(Requirement) Pick out and copy every line below that has the word "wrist".

(Material for the task)
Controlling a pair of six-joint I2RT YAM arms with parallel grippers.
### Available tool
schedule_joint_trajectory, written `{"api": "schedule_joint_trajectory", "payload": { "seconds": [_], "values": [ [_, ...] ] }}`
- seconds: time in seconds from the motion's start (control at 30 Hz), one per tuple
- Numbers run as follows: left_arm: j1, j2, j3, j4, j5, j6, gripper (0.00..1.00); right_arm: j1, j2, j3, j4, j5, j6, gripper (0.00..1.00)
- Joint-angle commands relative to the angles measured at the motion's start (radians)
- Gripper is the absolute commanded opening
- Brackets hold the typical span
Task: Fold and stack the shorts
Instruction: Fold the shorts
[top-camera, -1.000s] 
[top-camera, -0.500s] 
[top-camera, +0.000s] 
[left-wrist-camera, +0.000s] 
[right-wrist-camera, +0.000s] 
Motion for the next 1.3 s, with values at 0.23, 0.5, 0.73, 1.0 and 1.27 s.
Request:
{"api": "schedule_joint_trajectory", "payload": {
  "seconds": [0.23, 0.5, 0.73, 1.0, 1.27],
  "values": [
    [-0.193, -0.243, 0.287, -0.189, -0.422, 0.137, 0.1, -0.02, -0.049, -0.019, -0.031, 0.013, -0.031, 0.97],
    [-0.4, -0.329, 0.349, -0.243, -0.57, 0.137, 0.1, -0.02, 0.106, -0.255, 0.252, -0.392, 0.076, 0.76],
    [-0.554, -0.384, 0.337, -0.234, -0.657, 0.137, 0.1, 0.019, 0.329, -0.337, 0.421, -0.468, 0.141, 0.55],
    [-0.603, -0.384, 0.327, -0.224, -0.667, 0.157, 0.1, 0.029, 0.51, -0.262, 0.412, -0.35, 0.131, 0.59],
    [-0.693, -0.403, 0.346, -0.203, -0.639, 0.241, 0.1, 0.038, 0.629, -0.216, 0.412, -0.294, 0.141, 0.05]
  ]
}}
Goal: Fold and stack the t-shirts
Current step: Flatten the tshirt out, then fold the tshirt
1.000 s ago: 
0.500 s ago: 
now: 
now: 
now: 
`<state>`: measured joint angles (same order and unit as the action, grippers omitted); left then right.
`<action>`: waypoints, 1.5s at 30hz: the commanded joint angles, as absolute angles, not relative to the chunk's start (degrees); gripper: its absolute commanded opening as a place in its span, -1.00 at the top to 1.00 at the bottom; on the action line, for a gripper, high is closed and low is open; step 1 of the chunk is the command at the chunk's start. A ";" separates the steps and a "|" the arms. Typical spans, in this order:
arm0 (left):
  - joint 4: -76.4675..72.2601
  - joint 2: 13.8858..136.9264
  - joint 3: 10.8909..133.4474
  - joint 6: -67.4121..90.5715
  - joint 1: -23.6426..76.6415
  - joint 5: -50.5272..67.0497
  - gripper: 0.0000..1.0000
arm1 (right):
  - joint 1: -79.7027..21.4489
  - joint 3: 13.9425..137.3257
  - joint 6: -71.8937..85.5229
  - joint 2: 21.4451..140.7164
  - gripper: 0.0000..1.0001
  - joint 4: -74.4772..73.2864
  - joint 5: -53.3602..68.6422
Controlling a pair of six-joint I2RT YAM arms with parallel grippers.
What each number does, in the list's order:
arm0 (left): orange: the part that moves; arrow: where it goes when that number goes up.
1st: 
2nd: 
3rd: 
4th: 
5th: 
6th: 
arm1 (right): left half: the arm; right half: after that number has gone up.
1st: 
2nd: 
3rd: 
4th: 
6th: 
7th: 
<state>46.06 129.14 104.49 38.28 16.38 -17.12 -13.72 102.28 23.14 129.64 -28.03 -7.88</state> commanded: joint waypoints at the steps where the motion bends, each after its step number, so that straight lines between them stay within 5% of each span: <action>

(Worked solution)
[left-wrist-camera, +0.000s] 
[right-wrist-camera, +0.000s] 

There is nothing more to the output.